Bernhard Stampfer
Dipl.-Ing. Dr.techn.


Bernhard Stampfer, born in 1989 in Austria, studied at the Technische Universität Wien where he received the Bachelor’s degree (BSc) in Electrical Engineering (2013), the Diplomingenieur degree (Dipl.-Ing., MSc equivalent) in Microelectronics and Photonics (2016) and the Doctoral degree (Dr.techn., PhD equivalent) in 2020. Bernhard is employed at the Institute for Microelectronics as a post-doctoral researcher and his work is focused on the characterization of defects in semiconductor devices.

Statistical Characterization of Defects Causing Random Telegraph Noise

Random telegraph noise (RTN) and the related bias temperature instabilities (BTI) are two important reliability and performance concerns affecting modern MOSFET technologies. Both effects are caused by electrically active defects located in the insulating oxide of the transistor or at the interface between the oxide and the semiconductor. By measuring the drain-source current through the device and subsequently analyzing the recorded signals, information about the contributing defects can be obtained. This data can then be used together with charge-trapping models and device models to predict the reliability and degradation of these devices under various operating conditions (i.e. applied biases and operating temperatures). However, such characterization studies are complicated by the fact that modern MOSFETs contain only few of these defects, and the performance between individual devices varies.

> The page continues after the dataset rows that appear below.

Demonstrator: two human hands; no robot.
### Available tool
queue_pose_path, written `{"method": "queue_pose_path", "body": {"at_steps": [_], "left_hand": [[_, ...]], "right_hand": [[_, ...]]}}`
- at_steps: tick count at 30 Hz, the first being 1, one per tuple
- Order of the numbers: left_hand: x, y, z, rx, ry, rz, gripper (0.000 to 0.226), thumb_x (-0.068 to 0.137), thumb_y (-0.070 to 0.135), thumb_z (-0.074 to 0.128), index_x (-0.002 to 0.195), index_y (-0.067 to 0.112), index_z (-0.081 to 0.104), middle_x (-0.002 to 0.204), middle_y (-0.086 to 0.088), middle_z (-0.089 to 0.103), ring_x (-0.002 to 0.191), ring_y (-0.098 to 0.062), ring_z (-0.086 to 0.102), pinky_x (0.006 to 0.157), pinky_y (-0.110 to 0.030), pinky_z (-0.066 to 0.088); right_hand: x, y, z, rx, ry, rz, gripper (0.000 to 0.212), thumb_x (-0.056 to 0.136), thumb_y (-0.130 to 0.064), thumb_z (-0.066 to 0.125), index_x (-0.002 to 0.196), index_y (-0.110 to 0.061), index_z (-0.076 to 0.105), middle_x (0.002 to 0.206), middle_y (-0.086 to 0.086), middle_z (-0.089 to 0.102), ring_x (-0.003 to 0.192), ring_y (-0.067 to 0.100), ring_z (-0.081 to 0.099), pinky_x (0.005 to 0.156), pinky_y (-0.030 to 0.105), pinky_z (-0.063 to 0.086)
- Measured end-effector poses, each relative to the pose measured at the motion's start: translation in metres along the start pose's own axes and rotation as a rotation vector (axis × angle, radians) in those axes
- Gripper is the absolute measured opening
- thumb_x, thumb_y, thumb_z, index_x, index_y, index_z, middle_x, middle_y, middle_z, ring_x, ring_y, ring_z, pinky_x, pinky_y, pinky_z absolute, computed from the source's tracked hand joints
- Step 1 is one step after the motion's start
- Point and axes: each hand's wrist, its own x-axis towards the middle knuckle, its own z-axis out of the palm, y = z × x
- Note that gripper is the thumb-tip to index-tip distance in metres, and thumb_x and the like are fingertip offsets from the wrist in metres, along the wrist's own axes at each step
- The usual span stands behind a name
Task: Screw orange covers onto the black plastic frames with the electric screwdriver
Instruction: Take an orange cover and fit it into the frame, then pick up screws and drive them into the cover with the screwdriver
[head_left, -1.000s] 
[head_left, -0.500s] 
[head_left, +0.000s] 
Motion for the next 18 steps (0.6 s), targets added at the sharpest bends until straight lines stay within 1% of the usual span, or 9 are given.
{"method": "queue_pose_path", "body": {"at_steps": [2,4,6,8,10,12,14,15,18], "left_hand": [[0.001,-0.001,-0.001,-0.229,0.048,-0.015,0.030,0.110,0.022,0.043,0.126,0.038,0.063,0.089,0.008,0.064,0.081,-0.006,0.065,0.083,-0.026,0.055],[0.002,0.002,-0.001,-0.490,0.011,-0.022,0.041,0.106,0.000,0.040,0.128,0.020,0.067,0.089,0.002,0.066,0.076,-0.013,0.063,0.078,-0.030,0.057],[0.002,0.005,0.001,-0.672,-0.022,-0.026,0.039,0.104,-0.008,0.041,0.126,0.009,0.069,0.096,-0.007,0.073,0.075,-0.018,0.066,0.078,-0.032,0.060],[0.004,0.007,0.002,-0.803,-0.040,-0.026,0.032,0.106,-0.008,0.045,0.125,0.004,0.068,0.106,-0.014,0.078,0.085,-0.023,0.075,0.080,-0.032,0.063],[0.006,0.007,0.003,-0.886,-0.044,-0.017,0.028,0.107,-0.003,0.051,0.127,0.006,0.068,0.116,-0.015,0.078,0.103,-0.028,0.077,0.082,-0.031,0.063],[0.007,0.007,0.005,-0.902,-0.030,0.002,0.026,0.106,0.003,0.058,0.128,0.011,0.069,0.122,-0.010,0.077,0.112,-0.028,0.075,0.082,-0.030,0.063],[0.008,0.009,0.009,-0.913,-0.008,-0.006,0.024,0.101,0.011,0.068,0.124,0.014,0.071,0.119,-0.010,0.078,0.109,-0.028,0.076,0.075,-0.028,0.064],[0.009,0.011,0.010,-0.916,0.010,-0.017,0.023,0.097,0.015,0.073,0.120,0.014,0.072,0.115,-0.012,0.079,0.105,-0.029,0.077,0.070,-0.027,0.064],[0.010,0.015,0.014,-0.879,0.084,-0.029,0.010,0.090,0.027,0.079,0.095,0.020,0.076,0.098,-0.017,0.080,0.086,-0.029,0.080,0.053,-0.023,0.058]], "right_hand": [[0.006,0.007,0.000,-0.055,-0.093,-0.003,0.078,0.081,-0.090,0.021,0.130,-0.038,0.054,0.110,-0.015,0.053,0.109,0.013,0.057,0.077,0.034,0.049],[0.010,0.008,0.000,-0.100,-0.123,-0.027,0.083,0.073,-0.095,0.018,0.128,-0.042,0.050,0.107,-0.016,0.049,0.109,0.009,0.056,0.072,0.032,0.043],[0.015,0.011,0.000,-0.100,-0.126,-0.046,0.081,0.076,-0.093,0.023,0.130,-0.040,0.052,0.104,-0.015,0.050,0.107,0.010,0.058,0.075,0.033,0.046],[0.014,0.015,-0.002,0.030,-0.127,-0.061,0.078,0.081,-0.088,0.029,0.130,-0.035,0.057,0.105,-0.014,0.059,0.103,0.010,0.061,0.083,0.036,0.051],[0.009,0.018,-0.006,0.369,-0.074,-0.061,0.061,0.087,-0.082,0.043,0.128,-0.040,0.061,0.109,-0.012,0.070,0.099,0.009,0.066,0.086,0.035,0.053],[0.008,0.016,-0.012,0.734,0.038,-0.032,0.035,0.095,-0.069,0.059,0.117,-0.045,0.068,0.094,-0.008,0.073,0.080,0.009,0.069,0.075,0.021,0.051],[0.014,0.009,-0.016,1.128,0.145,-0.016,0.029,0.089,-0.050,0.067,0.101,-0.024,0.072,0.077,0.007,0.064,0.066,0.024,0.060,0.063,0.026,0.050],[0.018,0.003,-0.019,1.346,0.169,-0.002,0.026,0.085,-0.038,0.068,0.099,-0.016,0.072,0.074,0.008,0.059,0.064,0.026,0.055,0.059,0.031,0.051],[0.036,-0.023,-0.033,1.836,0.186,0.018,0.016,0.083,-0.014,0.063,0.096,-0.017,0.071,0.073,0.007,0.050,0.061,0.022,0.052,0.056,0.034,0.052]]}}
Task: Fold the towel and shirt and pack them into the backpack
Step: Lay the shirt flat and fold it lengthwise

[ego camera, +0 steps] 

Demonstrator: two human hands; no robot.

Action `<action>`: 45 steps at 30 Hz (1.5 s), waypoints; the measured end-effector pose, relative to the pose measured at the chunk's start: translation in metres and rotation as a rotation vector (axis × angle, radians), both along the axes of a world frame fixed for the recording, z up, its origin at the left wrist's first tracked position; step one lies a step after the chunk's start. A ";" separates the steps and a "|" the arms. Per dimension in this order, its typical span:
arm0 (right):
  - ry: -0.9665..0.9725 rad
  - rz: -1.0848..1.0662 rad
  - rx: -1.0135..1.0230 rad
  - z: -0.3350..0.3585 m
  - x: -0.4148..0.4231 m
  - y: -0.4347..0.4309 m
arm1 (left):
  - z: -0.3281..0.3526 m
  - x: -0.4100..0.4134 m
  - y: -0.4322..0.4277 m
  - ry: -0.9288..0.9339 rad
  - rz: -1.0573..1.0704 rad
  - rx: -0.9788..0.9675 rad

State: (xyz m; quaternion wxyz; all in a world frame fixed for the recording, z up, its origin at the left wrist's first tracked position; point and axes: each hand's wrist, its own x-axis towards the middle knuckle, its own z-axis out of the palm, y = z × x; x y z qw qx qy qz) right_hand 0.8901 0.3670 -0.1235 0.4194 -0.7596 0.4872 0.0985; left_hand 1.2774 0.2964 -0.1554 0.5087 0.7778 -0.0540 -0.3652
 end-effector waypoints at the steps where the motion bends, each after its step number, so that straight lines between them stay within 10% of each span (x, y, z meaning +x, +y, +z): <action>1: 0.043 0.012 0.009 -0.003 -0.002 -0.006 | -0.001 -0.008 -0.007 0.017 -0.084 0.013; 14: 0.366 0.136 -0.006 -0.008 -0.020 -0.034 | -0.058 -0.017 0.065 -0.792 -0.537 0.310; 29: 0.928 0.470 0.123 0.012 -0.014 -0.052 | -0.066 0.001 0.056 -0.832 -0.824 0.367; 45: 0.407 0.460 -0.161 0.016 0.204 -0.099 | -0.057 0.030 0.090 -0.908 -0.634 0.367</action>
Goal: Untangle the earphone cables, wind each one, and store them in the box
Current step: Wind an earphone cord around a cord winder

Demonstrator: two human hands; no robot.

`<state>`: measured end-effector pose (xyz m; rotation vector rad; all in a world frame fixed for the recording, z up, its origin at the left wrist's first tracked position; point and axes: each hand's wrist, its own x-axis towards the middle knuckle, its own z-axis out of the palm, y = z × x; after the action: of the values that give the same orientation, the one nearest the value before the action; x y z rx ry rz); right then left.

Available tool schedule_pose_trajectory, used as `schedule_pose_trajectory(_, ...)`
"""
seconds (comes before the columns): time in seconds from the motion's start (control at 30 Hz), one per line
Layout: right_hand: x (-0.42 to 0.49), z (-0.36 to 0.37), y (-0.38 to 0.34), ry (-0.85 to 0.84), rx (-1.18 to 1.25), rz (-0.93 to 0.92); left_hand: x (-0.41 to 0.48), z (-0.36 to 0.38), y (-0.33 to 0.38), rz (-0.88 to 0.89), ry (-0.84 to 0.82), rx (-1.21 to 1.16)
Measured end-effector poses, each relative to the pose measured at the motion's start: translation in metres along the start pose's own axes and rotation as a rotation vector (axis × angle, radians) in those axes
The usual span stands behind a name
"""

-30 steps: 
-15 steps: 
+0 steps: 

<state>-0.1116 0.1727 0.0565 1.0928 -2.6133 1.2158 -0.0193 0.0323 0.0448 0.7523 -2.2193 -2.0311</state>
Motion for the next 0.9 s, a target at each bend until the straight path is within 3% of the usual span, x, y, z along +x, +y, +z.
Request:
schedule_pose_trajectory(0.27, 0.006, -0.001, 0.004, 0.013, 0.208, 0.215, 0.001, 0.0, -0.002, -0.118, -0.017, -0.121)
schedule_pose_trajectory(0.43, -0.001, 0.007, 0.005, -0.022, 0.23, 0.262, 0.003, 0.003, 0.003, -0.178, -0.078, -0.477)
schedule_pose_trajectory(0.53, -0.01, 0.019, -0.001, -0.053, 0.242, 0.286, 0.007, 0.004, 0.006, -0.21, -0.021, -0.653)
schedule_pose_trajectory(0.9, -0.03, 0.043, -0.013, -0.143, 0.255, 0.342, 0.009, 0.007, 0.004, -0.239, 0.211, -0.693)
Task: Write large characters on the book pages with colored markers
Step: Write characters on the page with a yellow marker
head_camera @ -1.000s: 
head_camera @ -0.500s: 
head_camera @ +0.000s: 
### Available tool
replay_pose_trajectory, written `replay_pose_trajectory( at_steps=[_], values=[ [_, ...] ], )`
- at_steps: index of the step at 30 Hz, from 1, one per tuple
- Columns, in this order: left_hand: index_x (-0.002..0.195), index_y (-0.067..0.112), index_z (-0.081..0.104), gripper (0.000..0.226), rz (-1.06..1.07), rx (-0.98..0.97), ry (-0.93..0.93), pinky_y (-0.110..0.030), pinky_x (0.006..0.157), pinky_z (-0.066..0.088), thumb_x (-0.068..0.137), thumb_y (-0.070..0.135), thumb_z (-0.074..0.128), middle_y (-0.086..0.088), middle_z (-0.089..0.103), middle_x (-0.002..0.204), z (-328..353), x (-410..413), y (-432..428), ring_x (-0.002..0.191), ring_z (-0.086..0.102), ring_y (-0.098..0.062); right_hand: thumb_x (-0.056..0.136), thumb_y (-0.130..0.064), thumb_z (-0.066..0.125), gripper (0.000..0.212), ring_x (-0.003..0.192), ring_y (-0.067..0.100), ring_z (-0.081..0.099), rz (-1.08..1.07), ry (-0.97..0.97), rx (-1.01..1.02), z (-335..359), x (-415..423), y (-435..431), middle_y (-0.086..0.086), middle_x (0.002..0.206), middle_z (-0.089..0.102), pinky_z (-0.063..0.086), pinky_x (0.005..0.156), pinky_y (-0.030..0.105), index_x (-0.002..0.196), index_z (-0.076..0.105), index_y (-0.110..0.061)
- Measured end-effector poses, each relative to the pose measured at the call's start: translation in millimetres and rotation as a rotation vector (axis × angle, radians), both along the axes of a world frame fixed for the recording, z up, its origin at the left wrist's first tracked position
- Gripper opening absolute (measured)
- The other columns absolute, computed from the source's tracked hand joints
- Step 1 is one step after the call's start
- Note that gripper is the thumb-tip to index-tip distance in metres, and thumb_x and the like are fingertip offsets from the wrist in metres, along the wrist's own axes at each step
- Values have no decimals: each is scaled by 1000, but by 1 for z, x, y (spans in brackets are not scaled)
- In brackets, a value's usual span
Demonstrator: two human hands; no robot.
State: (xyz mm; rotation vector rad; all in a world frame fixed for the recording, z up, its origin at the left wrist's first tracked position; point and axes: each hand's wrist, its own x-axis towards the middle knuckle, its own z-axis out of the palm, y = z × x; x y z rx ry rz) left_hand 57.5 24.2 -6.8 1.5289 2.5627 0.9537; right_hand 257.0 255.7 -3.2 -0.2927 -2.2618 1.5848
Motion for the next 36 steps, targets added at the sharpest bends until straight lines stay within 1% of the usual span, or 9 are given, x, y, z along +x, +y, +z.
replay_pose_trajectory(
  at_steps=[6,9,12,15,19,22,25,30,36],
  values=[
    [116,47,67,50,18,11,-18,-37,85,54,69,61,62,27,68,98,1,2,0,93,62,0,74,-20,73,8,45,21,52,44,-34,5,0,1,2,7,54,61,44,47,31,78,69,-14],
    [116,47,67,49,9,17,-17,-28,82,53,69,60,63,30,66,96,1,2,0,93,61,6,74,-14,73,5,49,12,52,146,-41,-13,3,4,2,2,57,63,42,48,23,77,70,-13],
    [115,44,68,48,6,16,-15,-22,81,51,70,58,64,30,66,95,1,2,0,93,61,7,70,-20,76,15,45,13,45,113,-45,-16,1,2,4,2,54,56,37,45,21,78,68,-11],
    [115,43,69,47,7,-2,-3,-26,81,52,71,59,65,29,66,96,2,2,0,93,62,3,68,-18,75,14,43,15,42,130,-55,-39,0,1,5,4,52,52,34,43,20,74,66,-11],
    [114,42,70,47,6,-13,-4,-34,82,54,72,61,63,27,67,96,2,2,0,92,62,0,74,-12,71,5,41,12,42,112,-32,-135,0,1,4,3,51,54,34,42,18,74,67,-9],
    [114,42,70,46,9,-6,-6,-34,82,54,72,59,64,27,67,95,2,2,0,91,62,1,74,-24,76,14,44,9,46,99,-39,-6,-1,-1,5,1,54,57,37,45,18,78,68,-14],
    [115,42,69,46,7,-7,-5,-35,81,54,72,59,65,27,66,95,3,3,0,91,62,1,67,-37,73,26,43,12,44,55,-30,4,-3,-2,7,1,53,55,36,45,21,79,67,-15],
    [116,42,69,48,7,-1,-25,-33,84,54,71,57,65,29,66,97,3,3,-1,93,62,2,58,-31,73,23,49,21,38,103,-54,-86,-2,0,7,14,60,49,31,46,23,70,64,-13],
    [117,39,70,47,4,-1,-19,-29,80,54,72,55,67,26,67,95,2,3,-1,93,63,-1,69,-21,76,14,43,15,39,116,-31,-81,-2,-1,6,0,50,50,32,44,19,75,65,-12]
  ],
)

By automating both the measurements and parameter extraction steps, a large number of measurements can be performed and analyzed, which allows one to efficiently extract the statistical distribution of various defect parameters. For this, we utilize RTN measurements, which are recorded using our semi-automatic probe station in combination with our in-house measurement systems. Afterward, the data is analyzed using an edge detection algorithm (e.g. the Canny algorithm) in conjunction with further processing steps for the extracted data. By doing so, the distribution of the defects' impacts on the threshold voltage, their capture and emission times at different gate biases and temperatures, and finally also the distributions of their depth in the device and their trap levels can be estimated.

In Fig. 1, a typical distribution of step heights extracted from Si/SiO2 devices is shown. Interestingly, the distribution seems to be bi-modal, with two underlying exponential distributions, indicating two separate defect contributions. Fig. 2 shows the corresponding distribution of trap levels obtained for these defects, which can be compared to results from atomistic simulations to learn about the physical nature of the defects.

Fig. 1: Complementary cumulative density function (CCDF or 1-CDF) of the impact of the defects on the threshold voltage shift. As can be seen, the CCDF consists of two exponential distributions.

Fig. 2: Distribution of the extracted trap levels of the defects. The distribution shows its maximum at approximately 400 mV above the Si conduction band edge.